–          Buenas su merced, ¿en qué puedo servirlo?

–          Gracias, andamos buscando un lugar donde estacionar para pasar la noche y este parece seguro. ¿Sabe con quién podemos hablar?

–          ¿Pero cómo se van a quedar aquí su persona?, deme cinco minuticos que estamos terminando de recoger unas cosas y nos vamos para mi casa con mi esposo y mi hijo. Allí pueden parquear.

La conversación la sostuve con una mujer boyacense a través de la reja de un establo contiguo al parque en el que minutos atrás habían finalizado las Fiestas del Campesino en su versión 2014.  Caía la noche de ese domingo, el último día de Agosto, y el lugar al que nos dirigíamos provenientes del Llano tenía las puertas cerradas y sus instalaciones vacías. Aquella campesina humilde de nombre Ana y sus seres queridos fungieron como nuestra familia durante nuestra estadía junto a uno de los lugares más impresionantes que tiene la geografía colombiana: La Laguna de Tota.

La oferta inicial de parquear La Jebi junto a la casa de esta encantadora familia campesina terminó en una charla de varias horas en las que tomamos cerveza, café negro con panela y compartimos historias sobre nuestras vidas y las suyas. Nos contaron, por ejemplo, que viven del cultivo de cebolla, como casi toda la población. También siembran habas, papa, uchuvas y arveja.
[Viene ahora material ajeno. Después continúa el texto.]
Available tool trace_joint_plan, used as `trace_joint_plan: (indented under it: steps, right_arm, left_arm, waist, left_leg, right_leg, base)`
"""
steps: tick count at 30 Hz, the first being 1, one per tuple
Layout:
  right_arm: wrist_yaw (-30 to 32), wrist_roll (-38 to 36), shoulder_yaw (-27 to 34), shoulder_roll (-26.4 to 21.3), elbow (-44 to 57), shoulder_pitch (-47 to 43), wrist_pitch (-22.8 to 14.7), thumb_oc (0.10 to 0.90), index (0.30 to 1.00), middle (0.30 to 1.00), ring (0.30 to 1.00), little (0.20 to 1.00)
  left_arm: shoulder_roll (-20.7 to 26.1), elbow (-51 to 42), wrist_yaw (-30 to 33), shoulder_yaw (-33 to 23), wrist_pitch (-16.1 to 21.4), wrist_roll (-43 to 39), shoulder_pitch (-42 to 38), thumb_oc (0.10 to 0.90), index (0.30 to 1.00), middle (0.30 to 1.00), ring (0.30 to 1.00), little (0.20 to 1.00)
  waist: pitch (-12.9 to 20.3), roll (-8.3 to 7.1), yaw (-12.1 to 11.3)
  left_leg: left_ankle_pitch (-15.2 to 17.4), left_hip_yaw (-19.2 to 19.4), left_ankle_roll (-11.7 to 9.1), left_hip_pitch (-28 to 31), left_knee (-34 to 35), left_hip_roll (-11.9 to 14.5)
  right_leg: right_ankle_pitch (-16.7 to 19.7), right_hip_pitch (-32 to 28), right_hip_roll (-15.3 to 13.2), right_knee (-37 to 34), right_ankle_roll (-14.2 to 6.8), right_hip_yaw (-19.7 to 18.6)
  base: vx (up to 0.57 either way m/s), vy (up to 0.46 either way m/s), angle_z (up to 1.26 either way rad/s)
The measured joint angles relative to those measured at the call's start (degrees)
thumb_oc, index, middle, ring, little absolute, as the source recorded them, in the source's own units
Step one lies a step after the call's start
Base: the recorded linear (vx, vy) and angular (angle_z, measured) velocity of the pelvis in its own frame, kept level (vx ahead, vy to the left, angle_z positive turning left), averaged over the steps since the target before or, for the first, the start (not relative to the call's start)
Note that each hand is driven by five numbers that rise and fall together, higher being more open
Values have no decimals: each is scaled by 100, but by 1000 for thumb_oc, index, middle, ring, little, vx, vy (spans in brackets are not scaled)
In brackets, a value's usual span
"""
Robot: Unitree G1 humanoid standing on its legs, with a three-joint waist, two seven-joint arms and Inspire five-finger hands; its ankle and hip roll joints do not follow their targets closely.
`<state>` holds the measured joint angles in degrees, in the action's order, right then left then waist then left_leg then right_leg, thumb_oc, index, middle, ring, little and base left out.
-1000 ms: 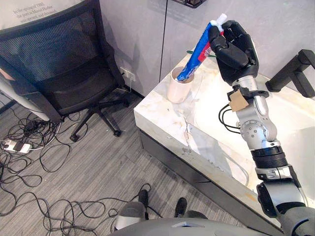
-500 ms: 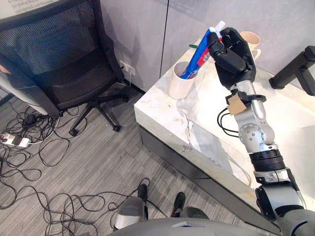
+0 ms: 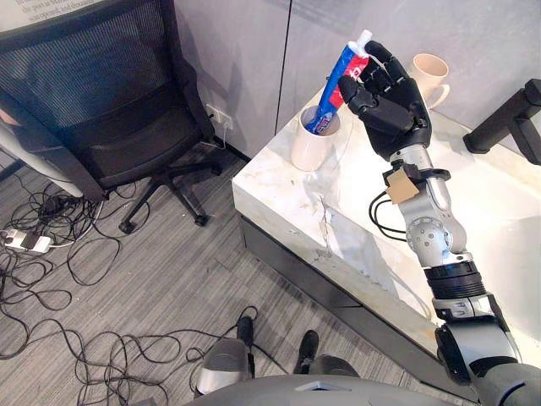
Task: Organize the bathroom.
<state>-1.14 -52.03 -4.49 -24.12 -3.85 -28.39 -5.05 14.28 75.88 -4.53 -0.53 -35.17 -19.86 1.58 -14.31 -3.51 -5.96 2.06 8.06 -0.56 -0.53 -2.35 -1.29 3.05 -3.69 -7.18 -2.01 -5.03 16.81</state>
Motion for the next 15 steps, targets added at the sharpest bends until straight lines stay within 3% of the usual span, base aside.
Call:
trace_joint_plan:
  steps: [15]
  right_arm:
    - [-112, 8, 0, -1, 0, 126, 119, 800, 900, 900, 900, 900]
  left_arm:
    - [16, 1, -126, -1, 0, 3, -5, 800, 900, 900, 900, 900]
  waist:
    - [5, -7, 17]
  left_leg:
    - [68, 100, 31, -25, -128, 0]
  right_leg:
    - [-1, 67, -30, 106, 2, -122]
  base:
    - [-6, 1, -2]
Pescan trucha en la laguna y tienen una pequeña tienda donde venden víveres y productos de catálogo a sus vecinos.

Ana y su esposo Eleuterio tienen cuatro hijos y una nieta de cuatro años; y todos viven juntos en una casa a medio construir en la que cocinan con leña y se abastecen con agua de un manantial cercano. Tienen dos perros, tres vacas, tres terneros y cuatro ovejas de las que sacan lana. Esta mujer es una de esas millones que en Colombia se echa su familia al hombro y desde las cuatro de la mañana se calza unas botas de caucho para alimentar a los suyos, arrea su ganado hacia pastos cercanos, recoge leña y la raja para tener el fuego vivo, lava, cocina y hace aseo, sobrelleva la difícil prueba de haber parido a una niña discapacitada y nunca, pero nunca, borra una enorme y contagiosa sonrisa de sus labios.

Ni siquiera cuando dice que “esta situación está muy dura, su persona”, que “esta ‘belleza’ de presidente que nos tocó nos tiene abandonados”, que “por culpa de esos verracos paros perdimos el año pasado más de 15 millones de pesos”. Su rostro deja ver que para ella la vida es hermosa, que disfruta del patio de su casa con una laguna de más de 10 kilómetros de extensión y siempre tiene algo para compartir por muy vacía que esté su despensa. Agua de panela, tinto, lentejas con arroz, papa cocida; sus brazos siempre están extendidos con atenciones para quienes la rodean. Habernos encontrado con esta familia, nuestra familia boyacense, es una de esas coincidencias por las que tenemos que agradecerle a la vida de viajeros que hoy llevamos.

Yecid es el hijo mayor de Ana y Eleuterio. A sus 33 años es concejal de Cuítiba, su pueblo, y cursó hasta quinto semestre de Contaduría. Como lo hace su padre y lo hizo su abuelo, quienes también fueron elegidos como líderes políticos por voto popular, Yecid se levanta a diario cuando aún no aparecen los primeros rayos del sol y se va a arrancarle miles de tallos de cebolla larga a la tierra.

Aun así, luego de su extenuante jornada, este hombre robusto y de cachetes enrojecidos por el sol y el frío nos llevó en su bote de remo a dar un paseo de casi dos horas por la helada laguna, nos internó en la isla que reposa en medio de tanta agua y nos esperó hasta ver el atardecer. Y lo único que esperó a cambio fue ver nuestras caras de felicidad durante y después del recorrido.

¿Es tan importante la calidad de las paredes que te alberguen durante un viaje? ¿Lo es acaso el afán de coleccionar sellos en el pasaporte? O ¿es que realmente un viaje se construye ladrillo a ladrillo con las personas que conoces en el camino y los recuerdos que de ellos te llevas para siempre? Ana Díaz y los suyos nos dejan claro que la última de estas tres opciones será siempre la nuestra. Llevamos 1.500 kilómetros recorridos y la Colombia que descubrimos, la de Ana, la de la laguna, la del llano y la sierra, nos enamora cada vez más.